### The problem
Return the data below exactly, but only from the line containing "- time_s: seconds" through the line containing "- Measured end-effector", with both of those lines included.
++++ Excerpted records
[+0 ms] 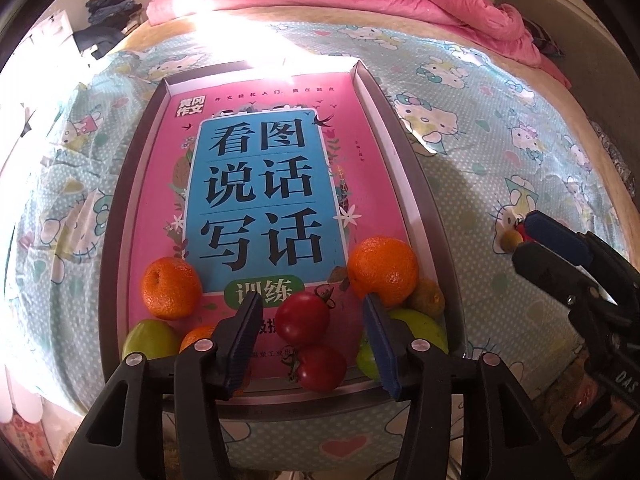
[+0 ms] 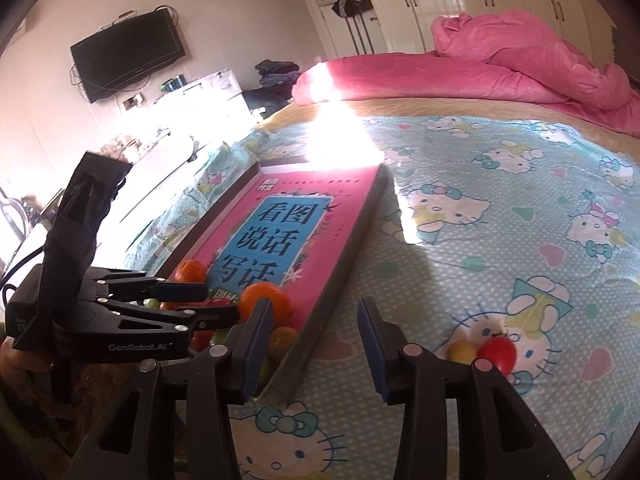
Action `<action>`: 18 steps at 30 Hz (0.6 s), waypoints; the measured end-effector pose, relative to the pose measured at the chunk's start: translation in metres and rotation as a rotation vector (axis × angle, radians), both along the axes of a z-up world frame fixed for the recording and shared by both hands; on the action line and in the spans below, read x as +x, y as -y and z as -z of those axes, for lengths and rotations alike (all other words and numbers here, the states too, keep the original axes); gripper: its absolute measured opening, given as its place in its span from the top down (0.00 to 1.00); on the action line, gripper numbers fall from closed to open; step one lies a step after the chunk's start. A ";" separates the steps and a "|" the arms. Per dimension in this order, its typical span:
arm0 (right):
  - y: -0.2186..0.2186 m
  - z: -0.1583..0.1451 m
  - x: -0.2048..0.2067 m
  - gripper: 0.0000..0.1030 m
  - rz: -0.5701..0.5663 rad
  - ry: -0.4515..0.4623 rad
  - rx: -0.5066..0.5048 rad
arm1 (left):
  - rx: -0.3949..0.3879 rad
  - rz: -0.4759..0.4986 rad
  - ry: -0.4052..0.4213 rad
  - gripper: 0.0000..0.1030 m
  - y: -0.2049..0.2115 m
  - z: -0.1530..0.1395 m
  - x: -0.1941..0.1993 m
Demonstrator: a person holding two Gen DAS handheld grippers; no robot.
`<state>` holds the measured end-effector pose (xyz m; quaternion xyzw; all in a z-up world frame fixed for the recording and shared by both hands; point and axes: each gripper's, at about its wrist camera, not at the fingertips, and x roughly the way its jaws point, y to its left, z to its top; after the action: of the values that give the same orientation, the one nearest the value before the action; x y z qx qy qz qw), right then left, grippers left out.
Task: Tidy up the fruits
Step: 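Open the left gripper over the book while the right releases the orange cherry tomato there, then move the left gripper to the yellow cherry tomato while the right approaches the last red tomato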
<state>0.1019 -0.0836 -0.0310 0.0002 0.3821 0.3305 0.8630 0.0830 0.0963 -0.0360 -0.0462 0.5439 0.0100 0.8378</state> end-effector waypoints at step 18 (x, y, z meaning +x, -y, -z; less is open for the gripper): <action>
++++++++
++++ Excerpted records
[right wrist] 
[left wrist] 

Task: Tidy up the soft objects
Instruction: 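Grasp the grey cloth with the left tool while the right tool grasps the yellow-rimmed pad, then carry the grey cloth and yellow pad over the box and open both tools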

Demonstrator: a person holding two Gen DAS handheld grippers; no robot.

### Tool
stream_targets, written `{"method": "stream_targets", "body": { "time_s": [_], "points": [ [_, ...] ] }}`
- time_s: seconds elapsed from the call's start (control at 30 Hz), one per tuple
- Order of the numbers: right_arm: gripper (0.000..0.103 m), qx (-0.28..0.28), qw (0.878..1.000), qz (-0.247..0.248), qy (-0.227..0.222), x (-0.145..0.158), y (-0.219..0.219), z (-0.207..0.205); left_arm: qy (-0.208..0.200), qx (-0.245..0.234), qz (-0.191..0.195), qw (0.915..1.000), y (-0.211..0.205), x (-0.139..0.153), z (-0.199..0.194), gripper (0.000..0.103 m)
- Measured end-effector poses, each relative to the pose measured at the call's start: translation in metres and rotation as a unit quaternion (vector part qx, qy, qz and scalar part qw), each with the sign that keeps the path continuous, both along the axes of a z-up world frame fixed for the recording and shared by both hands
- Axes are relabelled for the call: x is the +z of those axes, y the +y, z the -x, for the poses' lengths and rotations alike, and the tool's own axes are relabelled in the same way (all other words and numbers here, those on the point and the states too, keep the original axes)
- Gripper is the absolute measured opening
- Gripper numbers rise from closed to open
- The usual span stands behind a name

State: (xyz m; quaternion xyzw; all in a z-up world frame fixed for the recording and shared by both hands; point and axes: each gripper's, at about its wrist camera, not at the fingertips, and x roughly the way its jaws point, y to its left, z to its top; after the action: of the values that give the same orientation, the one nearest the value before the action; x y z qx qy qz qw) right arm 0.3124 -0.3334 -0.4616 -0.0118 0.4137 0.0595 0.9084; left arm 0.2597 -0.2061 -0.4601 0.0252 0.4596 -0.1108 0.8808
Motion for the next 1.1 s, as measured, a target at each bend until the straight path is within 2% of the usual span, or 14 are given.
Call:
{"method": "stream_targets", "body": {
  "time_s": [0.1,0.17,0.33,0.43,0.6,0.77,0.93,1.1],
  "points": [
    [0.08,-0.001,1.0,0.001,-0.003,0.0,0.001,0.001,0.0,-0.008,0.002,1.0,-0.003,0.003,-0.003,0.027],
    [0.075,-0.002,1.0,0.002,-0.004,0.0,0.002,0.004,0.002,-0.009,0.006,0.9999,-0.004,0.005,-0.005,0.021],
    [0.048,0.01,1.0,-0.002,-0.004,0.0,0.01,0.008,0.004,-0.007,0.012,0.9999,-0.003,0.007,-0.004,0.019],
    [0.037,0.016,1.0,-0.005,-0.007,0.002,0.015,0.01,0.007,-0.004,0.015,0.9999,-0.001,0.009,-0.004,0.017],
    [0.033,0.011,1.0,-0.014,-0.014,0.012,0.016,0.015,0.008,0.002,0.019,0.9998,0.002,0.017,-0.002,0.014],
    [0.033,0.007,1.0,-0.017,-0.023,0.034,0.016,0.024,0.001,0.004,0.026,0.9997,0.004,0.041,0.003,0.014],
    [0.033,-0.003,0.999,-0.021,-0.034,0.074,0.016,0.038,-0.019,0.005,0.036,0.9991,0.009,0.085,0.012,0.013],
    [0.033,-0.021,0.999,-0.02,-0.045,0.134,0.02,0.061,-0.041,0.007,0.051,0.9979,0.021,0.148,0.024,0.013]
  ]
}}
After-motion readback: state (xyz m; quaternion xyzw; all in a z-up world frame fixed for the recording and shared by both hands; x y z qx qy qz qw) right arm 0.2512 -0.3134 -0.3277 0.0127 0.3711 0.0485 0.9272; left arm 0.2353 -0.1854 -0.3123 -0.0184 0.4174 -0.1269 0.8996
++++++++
### Exercise answer
- time_s: seconds elapsed from the call's start (control at 30 Hz), one per tuple
- Order of the numbers: right_arm: gripper (0.000..0.103 m), qx (-0.28..0.28), qw (0.878..1.000), qz (-0.247..0.248), qy (-0.227..0.222), x (-0.145..0.158), y (-0.219..0.219), z (-0.207..0.205); left_arm: qy (-0.208..0.200), qx (-0.245..0.234), qz (-0.191..0.195), qw (0.915..1.000), y (-0.211..0.205), x (-0.139..0.153), z (-0.199..0.194), gripper (0.000..0.103 m)
- Measured end-effector poses, each relative to the pose measured at the call's start: translation in metres and rotation as a unit quaternion (vector part qx, qy, qz and scalar part qw), each with the sign that keeps the path continuous, both along the axes of a z-up world frame fixed for the recording and shared by both hands

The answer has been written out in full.